Julia se sintió fuera de lugar. Como si su pérdida fuera demasiado íntima. Demasiado invisible. Sin tumba, sin fecha, sin despedida. Como si no tuviera permiso para sufrir en voz alta. Y se fue. En silencio. No volvió.
A veces escribía cartas. No las enviaba. Las guardaba. En su portátil había una carpeta llamada «Borradores». Le escribía a él.
«Ahora entrarías en primero de primaria. Seguro que odiarías las lentejas. Discutiríamos por las mañanas. O quizá serías tranquilo. Sabrías cómo huelen mi pelo. Te haría trenzas si fueras una niña. Pero eres un niño. Mi astronauta. Mi «mira, mamá». Mi esperanza».
A veces no terminaba las frases. Solo ponía un punto. Sin más. Sin explicaciones.
Hoy, su voz no surgió del vacío, sino de algún lugar profundo. No pedía, no llamaba, no sufría. Simplemente era. Y eso, de pronto, fue suficiente.
Por primera vez en mucho tiempo, Julia quiso salir. Solo salir. Sin motivo. Sin propósito. Simplemente pisar la calle. La tierra que hacía tiempo no sentía sus pasos.
Sacó el abrigo. Hacía mucho que no lo usaba. Se calzó las botas. Se detuvo. Escuchó cómo el parqué viejo crujía bajo sus pies. Dentro de ella, un temblor extraño. No era miedo. Ni dolor. Era otra cosa. Como si algo estuviera volviendo.

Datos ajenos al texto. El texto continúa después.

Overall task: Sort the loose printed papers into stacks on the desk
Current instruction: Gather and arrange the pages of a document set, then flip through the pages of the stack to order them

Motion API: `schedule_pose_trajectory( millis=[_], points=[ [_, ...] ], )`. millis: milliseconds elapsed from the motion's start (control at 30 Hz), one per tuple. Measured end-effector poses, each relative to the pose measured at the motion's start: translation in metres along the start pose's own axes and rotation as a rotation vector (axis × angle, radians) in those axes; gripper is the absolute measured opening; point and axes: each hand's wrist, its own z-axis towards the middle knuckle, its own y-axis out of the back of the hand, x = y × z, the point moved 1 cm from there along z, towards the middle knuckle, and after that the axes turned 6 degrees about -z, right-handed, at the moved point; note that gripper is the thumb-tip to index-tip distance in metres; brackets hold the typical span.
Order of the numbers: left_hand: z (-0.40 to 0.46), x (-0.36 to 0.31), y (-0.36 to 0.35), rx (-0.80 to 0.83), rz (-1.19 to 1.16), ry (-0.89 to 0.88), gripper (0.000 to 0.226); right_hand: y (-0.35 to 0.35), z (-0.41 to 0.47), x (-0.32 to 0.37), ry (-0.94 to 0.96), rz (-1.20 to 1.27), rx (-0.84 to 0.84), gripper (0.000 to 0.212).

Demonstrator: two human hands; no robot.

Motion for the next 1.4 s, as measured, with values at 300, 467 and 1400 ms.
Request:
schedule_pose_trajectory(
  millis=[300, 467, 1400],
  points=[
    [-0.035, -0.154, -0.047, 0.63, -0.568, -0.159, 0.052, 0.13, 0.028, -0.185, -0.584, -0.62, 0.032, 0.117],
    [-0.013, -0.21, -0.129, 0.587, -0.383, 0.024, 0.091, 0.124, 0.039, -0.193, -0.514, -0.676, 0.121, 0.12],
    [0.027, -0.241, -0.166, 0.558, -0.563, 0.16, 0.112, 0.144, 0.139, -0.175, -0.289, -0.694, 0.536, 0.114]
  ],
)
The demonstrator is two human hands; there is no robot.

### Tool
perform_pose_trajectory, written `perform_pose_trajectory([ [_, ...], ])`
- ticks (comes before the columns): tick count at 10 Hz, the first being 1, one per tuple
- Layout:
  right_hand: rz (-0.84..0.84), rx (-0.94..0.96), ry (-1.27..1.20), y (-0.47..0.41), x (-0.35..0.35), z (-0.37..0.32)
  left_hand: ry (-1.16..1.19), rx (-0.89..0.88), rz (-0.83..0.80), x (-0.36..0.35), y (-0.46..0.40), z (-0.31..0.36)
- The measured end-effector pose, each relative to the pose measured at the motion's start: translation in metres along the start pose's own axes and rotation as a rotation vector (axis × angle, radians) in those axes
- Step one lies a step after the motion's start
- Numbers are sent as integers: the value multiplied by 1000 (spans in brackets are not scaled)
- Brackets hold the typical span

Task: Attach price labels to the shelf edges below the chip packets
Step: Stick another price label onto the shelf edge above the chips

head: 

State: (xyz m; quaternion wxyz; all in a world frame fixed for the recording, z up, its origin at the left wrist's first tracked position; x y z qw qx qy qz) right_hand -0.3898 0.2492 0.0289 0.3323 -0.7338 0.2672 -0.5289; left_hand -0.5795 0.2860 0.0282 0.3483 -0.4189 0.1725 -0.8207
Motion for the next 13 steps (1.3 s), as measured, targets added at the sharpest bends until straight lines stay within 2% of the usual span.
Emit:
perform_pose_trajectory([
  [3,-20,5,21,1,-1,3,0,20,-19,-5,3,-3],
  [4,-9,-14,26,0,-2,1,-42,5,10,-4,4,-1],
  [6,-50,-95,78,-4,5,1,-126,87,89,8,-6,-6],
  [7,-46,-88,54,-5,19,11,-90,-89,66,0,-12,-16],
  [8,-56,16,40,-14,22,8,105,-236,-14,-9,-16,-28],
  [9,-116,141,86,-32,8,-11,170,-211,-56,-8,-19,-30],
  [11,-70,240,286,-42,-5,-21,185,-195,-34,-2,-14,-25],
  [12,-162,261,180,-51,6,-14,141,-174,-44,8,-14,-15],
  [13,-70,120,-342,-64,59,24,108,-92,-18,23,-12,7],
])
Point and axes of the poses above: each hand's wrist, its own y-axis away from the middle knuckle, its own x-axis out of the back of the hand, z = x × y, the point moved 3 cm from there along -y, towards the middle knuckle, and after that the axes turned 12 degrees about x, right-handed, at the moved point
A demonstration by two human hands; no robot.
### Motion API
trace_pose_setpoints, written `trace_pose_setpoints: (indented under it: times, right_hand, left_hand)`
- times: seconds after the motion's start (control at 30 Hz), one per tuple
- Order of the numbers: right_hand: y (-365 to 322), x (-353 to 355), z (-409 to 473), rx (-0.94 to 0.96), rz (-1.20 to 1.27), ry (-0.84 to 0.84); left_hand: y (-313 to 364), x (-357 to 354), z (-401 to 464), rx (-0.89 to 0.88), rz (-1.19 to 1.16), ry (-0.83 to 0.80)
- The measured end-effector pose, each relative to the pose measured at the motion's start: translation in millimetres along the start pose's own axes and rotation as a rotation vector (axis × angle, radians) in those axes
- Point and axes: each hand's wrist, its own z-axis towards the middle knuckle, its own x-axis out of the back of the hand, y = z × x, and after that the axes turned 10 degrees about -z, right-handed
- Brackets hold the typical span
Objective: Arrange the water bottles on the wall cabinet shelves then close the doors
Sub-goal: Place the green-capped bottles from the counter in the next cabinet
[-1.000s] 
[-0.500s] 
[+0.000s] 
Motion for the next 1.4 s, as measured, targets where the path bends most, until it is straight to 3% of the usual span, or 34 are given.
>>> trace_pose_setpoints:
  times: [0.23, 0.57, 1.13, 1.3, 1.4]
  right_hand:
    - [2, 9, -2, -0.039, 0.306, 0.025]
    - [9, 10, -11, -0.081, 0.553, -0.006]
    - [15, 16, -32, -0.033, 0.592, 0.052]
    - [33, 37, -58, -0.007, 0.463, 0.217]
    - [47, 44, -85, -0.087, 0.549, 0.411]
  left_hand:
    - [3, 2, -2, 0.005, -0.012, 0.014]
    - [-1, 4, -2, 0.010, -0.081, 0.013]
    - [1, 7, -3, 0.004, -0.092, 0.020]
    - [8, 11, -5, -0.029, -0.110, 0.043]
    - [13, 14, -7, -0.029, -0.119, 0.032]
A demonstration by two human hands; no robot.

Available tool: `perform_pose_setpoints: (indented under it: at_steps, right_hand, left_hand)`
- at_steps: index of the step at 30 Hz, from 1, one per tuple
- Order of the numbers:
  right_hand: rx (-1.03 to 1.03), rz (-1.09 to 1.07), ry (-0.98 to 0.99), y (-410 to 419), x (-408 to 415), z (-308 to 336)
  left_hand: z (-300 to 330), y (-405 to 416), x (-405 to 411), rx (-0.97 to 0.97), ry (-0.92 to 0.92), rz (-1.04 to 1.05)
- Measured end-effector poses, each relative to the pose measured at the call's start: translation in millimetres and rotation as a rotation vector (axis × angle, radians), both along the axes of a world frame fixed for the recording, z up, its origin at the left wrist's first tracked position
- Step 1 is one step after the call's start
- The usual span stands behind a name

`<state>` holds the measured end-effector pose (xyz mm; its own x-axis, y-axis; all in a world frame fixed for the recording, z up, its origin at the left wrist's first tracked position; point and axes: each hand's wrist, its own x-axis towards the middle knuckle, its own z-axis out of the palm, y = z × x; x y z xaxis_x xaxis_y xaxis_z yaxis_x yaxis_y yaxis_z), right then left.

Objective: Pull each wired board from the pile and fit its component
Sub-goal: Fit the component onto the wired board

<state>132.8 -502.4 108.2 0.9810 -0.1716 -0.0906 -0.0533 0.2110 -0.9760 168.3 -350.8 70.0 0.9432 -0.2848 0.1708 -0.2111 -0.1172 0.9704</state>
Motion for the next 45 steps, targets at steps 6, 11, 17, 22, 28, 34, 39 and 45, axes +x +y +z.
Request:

Se acercó a la nevera. Cogió la foto. Retiró con cuidado el imán. Pasó un dedo por el rostro de su hijo, por su sonrisa amplia y llena de vida.
—Vamos, mi astronauta. Tengo que aprender a vivir de nuevo —susurró.
Abrió la puerta. Dio un paso. Luego otro.
Y por primera vez en todo ese año —cerró la ventana.
No por dolor. No por miedo. Solo porque entendió que ahora… podía hacerlo. Y quizás, incluso, debía.